JACKSON, Miss. (WLBT) - Frontline healthcare workers are hailed as some of the heroes as the fight against COVID-19 continues. And as some sense of normalcy is returning, they’re still pushing forward with that fight.
To some degree, their mindset has shifted going into year two.
Things have changed in the last year as it relates to COVID. Dr. Teri Dyess at St. Dominic Hospital says in some ways, it’s for the better.
“We have all the new medicines coming out we’ve learned you want to intubate last,” explained Dyess. “We try everything before intubation. It has come such a long way.”
But even with a year of treating the virus under their belt, it’s taken its toll.
“This is a big deal for burn out for a lot of physicians,” noted Dyess. “A lot of depression, anxiety in the whole entire medical staff. We had a physician suicide here. We lost one of our nurses to COVID, died here.”
Logistics have changed down to giving patients cards with their photo on them so that they know who’s behind all the PPE.
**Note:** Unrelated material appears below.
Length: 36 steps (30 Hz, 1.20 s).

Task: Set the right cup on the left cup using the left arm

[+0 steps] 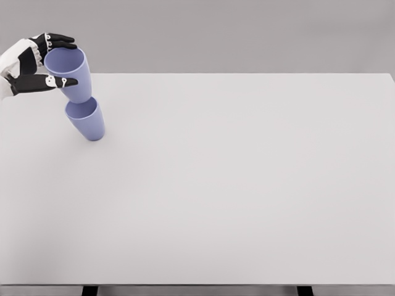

“Many of us came into this with this... we’re going to fight this,” added Dyess. “This is a pandemic. This is what we’ve trained for and we’re gonna beat this. And it became weary when we couldn’t beat it. But I forgot we have to do to celebrate a little wins and the lives saved.”
It’s stories like that of Tansy Rawls that Dyess is focusing on to push through year two. Last week marked one year since Rawls was admitted to St. Dominic’s.
“It’s serious,” said Rawls. “You don’t want it. It could be really bad because if you have any underlying conditions, like I have MS, it could just wipe you out. Because I had one failure, heart failure, I got dialysis, kidney failure, everything is just collapsing.”
She was on the ventilator 21 days and didn’t leave for another 10 after that.
“Still a lot of times I was scared,” said Rawls. “I would just pray ‘Jehovah please don’t leave me, stay with me.’ Sometimes I was really scared.”
She’s now one of the miracle patients. Although she couldn’t walk when she left, she’s back to walking again.
“It’s a real thing and it ain’t nothing to play with,” added Rawls.
But we can’t forget, COVID is leaving a mark on communities big and small. Lawrence County Hospital has 25 beds. And nurses Tonjia Lang won’t sugar coat what this time last year looked like.
“Everybody in the state can attest to this, we were all just winging it really because you just did what you could to take care of the patients and hopefully they didn’t deteriorate,” said RN Lang.
When transfers were hard to come by, they weren’t left with a lot of options.
“We were keeping them in the emergency room just like the larger hospitals dealing with ICU to which we do not have an ICU but we were working an ICU,” said RN Stephanie Langston.
“It’s really something you can’t describe to people,” added Lang. “Unless you’ve been there and you look in the eyes of a 45-year-old who couldn’t breathe and had an oxygen mask on, you can’t explain that to anybody. I’ve lost some really good people. I mean, we’ve lost some healthy people in this community that if it wasn’t for COVID, they’d still be here.”
There are far fewer COVID patients in their hospital now. Because of that, they’ve been able to shift some of their mission to getting vaccine doses in as many arms as possible.
“I don’t even look at the numbers anymore,” said Lang. “I used to look at the numbers every single day to see how many cases. I don’t look at them anymore, not like I did. When it started going down, I just felt like we were doing something right.”
Volunteers are working the site every week alongside nurses from Lawrence County Hospital. It’s an even more personal mission for some like nurse Kristina Ready who became a patient last November.
“There’s a lot of controversy over whether to get it or not,” said Kristina Ready. “For me, it’s a no-brainer, my body doesn’t do well with COVID. I know that. So, for me I had to get it.”
They’ve noticed the older generations do seem more willing to roll up their sleeves. But with each shot, they know it’s one person less likely to end up in their care down the road at the hospital.
“They come through crying,” explained Langston of the elderly community members. “You get them on the phone and they’re crying. They are so, so thankful for the vaccine. So, yes I do see a light at the end of the tunnel.”